▸ YOUR TASK:
As you work through the listing, transcribe every line exactly as it reads.
[Opening STORED DATA section]
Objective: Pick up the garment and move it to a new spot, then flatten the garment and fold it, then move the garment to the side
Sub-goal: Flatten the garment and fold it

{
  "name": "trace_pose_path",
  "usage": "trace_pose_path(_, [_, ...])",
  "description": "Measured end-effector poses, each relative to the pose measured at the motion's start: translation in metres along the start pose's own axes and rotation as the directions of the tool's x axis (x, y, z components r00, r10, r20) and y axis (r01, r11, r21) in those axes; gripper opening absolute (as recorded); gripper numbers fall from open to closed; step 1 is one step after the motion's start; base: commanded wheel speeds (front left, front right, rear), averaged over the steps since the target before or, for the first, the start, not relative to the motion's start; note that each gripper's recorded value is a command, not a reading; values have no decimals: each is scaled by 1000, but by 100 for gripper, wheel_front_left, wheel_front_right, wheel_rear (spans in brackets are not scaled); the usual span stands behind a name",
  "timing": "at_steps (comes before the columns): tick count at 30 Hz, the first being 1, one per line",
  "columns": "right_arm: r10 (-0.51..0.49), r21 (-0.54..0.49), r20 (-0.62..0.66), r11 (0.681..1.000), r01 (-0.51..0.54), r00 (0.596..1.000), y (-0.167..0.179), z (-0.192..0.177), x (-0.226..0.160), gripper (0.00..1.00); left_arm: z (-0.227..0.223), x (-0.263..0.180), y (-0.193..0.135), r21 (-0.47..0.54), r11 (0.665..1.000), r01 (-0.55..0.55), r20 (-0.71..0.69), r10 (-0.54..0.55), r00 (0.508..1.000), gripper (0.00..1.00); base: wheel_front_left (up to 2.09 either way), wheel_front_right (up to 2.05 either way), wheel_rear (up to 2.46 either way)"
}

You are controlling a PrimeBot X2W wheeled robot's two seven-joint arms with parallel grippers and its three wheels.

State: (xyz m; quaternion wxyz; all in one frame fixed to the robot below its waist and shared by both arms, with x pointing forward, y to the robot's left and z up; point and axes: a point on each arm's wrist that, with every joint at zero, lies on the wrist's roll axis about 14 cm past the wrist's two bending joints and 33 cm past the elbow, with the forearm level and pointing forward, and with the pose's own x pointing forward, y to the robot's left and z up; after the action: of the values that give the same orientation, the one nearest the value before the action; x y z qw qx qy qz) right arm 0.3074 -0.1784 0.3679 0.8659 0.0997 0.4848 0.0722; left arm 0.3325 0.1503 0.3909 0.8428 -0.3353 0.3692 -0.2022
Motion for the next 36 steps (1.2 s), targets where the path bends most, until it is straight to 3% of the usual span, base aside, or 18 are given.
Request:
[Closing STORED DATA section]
▸ RESULT:
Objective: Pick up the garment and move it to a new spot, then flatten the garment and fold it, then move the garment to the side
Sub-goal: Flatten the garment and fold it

{
  "name": "trace_pose_path",
  "usage": "trace_pose_path(_, [_, ...])",
  "description": "Measured end-effector poses, each relative to the pose measured at the motion's start: translation in metres along the start pose's own axes and rotation as the directions of the tool's x axis (x, y, z components r00, r10, r20) and y axis (r01, r11, r21) in those axes; gripper opening absolute (as recorded); gripper numbers fall from open to closed; step 1 is one step after the motion's start; base: commanded wheel speeds (front left, front right, rear), averaged over the steps since the target before or, for the first, the start, not relative to the motion's start; note that each gripper's recorded value is a command, not a reading; values have no decimals: each is scaled by 1000, but by 100 for gripper, wheel_front_left, wheel_front_right, wheel_rear (spans in brackets are not scaled); the usual span stands behind a name",
  "timing": "at_steps (comes before the columns): tick count at 30 Hz, the first being 1, one per line",
  "columns": "right_arm: r10 (-0.51..0.49), r21 (-0.54..0.49), r20 (-0.62..0.66), r11 (0.681..1.000), r01 (-0.51..0.54), r00 (0.596..1.000), y (-0.167..0.179), z (-0.192..0.177), x (-0.226..0.160), gripper (0.00..1.00); left_arm: z (-0.227..0.223), x (-0.263..0.180), y (-0.193..0.135), r21 (-0.47..0.54), r11 (0.665..1.000), r01 (-0.55..0.55), r20 (-0.71..0.69), r10 (-0.54..0.55), r00 (0.508..1.000), gripper (0.00..1.00); base: wheel_front_left (up to 2.09 either way), wheel_front_right (up to 2.05 either way), wheel_rear (up to 2.46 either way)"
}

You are controlling a PrimeBot X2W wheeled robot's two seven-joint arms with parallel grippers and its three wheels.

State: (xyz m; quaternion wxyz; all in one frame fixed to the robot below its waist and shared by both arms, with x pointing forward, y to the robot's left and z up; point and axes: a point on each arm's wrist that, with every joint at zero, lies on the wrist's roll axis about 14 cm past the wrist's two bending joints and 33 cm past the elbow, with the forearm level and pointing forward, and with the pose's own x pointing forward, y to the robot's left and z up; after the action: of the values that give the same orientation, the one nearest the value before the action; x y z qw qx qy qz) right arm 0.3074 -0.1784 0.3679 0.8659 0.0997 0.4848 0.0722; left arm 0.3325 0.1503 0.3909 0.8428 -0.3353 0.3692 -0.2022
Motion for the next 36 steps (1.2 s), targets where the path bends most, until it is straight to 3% of the usual span, base aside, or 18 are given.
Request:

The exercise has been answered completely.